Various sides were quick to place the blame. Ukrainian President Petro Poroshenko released a statement saying, “The underhand murder of Denys Voronenkov in the center of Kyiv is an act of state terrorism by Russia, which Denys Voronenkov was forced to leave for political reasons.” The statement calls the killing a “textbook method of the Russian special forces,” and continues, “Voronenkov was one of the main witnesses of the Russian aggression against Ukraine and particularly the role of Viktor Yanukovych in the invasion of Ukraine by the Russian troops.”
Ukrainian Interior Ministry spokesperson Artem Shevchenko said Kiev police were charged with the investigation into what the Interior Ministry is calling an assassination. He also said, “absolutely the beneficiary of the murder is Russia.”
Voronenko himself expected some sort of retaliation from Russia. “There’s been a demonization of us in Russia,” he said in an interview on Tuesday night, adding, “It’s hard to imagine we will be forgiven.”
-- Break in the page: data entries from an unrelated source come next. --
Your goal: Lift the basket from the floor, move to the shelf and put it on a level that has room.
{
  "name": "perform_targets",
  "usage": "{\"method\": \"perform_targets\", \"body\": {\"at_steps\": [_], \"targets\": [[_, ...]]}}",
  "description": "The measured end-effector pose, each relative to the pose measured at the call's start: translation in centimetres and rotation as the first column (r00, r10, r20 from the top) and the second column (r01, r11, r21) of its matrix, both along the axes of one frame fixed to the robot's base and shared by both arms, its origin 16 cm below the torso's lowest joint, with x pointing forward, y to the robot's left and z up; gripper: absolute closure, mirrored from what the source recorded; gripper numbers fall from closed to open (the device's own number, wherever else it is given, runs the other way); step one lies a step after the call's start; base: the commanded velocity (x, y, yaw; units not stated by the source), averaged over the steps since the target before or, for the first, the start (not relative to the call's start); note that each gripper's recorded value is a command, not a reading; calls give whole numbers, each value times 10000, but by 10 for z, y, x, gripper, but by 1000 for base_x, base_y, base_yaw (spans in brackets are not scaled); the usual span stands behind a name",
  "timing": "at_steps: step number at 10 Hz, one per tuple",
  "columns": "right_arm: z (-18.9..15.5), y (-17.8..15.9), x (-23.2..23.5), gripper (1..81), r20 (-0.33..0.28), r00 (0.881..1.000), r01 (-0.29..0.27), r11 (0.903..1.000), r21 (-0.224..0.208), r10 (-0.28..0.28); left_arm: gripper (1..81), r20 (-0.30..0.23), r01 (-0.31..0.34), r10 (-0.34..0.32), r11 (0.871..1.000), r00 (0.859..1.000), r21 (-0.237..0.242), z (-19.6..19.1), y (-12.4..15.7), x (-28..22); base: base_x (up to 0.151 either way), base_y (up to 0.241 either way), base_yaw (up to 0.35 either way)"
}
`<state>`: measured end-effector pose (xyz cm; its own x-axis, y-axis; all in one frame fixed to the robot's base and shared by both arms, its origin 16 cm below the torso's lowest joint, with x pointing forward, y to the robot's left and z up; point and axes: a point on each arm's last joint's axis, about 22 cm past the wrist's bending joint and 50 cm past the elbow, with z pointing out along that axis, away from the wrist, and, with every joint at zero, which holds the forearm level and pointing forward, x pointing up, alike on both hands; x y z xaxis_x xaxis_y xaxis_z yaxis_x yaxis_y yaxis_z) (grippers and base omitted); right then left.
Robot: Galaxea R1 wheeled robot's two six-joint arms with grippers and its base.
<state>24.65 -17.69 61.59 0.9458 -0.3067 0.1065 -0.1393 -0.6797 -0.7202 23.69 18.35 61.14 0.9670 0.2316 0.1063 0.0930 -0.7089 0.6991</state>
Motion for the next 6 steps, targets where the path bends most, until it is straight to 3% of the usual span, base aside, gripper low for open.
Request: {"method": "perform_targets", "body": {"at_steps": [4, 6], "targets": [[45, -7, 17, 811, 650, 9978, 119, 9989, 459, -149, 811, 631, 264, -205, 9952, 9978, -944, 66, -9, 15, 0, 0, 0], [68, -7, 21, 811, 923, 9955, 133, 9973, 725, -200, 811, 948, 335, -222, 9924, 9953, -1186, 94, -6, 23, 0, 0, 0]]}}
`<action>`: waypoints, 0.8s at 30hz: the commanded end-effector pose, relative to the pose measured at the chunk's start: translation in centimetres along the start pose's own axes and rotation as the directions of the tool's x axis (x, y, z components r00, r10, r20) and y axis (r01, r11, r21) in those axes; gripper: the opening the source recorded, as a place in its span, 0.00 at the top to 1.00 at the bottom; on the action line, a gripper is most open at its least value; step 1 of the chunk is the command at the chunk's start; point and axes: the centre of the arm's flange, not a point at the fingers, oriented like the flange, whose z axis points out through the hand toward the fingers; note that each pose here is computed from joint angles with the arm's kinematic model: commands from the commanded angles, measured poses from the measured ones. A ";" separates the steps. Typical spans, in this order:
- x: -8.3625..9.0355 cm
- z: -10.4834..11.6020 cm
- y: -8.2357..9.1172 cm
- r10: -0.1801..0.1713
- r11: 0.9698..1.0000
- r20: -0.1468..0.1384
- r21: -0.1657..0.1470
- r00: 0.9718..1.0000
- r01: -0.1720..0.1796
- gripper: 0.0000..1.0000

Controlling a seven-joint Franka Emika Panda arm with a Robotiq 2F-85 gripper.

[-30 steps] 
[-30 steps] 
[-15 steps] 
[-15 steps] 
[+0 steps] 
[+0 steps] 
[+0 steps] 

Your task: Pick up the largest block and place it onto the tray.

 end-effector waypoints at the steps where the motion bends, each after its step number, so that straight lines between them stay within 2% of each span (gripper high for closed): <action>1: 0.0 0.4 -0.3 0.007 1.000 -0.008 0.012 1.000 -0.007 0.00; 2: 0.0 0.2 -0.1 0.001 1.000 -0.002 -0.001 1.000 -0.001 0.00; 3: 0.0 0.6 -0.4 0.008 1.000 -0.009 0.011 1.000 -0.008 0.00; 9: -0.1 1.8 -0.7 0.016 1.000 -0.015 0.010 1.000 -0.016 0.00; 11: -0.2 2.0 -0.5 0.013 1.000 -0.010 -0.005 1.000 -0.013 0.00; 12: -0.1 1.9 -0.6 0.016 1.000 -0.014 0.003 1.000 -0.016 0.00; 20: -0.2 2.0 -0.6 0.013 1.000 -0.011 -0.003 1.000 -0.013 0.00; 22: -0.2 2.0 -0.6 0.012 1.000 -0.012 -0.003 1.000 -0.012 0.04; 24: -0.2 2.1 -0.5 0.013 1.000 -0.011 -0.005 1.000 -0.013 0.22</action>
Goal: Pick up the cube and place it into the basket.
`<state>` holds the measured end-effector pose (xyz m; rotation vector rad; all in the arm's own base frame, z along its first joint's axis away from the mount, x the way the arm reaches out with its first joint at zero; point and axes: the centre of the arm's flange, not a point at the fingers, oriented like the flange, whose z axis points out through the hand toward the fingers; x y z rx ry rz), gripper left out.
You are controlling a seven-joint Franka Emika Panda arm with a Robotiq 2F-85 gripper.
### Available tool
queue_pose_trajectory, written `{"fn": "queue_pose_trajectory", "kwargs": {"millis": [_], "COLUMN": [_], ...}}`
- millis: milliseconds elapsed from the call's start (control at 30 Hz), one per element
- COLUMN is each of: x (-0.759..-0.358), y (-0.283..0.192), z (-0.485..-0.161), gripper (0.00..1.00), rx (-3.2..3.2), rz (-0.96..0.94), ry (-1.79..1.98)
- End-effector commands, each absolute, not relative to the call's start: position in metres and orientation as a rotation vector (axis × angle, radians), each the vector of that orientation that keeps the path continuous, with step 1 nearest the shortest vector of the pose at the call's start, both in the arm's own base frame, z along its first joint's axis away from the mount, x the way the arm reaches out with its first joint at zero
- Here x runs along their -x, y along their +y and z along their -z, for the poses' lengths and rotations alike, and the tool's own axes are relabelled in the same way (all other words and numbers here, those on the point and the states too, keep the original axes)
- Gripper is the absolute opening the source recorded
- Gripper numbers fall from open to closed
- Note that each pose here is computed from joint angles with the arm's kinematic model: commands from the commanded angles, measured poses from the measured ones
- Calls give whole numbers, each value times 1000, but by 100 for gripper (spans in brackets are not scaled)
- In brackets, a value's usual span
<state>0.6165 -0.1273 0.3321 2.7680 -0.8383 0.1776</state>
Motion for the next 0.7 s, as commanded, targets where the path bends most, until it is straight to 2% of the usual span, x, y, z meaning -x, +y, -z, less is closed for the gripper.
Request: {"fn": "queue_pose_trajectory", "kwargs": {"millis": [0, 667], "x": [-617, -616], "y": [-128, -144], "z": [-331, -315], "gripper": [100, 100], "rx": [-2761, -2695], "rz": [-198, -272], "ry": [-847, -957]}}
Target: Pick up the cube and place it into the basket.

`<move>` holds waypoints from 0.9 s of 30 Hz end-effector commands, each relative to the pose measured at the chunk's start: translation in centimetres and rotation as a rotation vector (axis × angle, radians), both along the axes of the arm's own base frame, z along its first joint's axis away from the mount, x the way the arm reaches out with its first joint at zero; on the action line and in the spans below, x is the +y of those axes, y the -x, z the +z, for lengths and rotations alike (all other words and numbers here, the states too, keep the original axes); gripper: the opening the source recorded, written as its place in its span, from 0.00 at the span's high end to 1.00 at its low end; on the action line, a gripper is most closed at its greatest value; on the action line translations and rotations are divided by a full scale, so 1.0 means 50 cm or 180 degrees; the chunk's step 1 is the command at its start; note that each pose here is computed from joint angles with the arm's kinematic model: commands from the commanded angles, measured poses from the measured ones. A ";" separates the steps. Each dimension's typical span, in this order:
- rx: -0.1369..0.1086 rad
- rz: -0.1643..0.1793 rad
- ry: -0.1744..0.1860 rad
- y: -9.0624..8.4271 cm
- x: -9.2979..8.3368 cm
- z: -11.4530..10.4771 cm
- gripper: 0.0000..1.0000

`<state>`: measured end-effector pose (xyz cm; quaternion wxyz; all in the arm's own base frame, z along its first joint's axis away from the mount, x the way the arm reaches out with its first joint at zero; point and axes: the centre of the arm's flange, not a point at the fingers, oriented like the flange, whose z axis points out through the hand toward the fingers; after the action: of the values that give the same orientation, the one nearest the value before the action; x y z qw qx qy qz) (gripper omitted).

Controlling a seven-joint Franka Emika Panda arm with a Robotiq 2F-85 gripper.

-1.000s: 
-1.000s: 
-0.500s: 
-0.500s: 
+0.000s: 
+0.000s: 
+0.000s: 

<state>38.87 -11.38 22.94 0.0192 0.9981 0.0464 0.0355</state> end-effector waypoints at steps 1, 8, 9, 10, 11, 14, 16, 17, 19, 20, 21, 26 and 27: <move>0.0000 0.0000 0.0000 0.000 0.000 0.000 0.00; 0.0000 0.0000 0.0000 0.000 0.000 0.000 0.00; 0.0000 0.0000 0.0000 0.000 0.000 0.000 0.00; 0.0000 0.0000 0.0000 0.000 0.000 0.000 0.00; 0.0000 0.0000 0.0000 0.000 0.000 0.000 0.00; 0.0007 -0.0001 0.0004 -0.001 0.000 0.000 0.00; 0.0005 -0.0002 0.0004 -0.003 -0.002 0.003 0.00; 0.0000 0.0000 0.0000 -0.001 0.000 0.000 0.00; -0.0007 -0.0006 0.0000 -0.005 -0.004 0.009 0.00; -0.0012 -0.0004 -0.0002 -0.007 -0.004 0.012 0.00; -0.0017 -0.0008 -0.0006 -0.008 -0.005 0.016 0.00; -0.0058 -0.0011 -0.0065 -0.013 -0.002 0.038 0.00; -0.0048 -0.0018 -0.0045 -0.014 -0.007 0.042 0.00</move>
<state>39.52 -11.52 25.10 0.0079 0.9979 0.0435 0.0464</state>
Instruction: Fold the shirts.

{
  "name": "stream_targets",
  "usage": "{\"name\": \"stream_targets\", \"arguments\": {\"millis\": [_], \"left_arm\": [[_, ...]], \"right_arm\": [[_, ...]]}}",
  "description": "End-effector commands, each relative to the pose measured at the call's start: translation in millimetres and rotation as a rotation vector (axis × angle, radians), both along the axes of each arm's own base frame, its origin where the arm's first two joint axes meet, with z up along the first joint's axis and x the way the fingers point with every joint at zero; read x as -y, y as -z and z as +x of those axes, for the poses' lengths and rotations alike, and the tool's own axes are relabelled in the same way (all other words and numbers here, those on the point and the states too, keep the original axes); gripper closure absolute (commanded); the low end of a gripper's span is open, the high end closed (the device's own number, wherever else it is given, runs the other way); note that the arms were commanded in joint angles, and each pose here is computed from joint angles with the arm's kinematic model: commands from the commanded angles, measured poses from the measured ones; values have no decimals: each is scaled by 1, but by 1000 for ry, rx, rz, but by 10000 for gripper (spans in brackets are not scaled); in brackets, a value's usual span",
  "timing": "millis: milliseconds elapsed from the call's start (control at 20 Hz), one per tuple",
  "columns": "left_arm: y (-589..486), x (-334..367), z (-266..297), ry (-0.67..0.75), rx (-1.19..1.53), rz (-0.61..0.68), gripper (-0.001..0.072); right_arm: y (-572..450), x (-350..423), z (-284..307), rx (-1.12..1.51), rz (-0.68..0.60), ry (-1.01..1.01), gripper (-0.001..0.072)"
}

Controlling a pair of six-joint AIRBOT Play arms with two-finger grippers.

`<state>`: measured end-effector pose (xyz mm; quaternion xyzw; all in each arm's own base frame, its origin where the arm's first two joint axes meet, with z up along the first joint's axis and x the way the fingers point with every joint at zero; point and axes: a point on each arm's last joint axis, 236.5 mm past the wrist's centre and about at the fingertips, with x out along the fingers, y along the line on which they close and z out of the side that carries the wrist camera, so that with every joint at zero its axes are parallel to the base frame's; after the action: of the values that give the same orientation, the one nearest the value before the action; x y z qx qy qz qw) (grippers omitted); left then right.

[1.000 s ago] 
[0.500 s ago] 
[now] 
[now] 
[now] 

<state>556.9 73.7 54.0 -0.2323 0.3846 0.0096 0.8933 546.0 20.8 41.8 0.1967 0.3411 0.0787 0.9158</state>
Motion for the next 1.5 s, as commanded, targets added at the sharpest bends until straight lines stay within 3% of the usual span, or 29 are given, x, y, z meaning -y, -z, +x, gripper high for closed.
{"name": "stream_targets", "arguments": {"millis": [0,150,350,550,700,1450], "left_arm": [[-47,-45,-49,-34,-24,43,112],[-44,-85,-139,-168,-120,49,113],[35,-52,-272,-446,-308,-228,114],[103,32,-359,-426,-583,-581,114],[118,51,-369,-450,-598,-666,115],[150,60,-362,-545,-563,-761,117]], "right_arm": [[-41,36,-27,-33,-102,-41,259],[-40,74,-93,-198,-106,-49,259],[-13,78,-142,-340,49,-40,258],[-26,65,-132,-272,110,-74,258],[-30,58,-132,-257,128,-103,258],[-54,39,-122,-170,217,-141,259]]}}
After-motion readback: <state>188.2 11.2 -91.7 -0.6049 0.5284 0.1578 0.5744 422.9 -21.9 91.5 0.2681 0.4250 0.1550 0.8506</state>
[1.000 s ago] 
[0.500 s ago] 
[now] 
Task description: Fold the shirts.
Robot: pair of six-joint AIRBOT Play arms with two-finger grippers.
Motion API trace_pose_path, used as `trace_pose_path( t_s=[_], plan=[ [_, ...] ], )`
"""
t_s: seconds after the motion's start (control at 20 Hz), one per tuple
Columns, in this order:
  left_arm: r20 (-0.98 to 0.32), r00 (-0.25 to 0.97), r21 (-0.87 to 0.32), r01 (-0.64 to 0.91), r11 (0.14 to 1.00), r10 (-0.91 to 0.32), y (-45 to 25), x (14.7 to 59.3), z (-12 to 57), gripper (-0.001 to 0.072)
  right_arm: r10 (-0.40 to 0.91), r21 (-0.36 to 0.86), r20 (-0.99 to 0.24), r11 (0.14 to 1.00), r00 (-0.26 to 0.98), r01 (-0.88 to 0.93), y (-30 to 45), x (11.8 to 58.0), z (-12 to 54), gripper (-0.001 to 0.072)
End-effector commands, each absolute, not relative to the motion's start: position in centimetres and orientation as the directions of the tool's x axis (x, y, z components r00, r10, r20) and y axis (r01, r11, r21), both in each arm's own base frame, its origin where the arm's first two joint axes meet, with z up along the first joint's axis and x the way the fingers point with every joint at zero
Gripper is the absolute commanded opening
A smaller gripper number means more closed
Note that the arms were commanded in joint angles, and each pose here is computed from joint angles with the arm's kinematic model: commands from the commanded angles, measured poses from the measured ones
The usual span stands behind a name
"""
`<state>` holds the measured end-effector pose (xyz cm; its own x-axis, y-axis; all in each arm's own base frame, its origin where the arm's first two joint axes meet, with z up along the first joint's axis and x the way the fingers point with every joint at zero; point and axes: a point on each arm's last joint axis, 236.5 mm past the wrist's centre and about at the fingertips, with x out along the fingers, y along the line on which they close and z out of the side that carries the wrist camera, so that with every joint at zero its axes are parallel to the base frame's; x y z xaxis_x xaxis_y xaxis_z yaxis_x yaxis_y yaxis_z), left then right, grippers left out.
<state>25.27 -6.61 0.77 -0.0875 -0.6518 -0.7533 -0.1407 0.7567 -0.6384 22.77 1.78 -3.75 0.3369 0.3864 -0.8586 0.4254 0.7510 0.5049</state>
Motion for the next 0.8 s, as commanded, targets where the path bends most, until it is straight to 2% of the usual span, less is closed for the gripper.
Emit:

The attack comes two days after Nikolai Gorokhov, a lawyer hired by the family of Sergei Magnitsky, the Russian whistleblower who died in jail after exposing corruption, was mysteriously injured after falling from his fourth-floor apartment. An anonymous Russian law enforcement officer was quoted as saying there was no “criminal element” involved, but the timing — that he “fell” a day before he was to testify in the Moscow City Appeals Court against another court’s decision not to reinvestigate the corruption case for which Magnitsky died — is, to say the least, suspicious.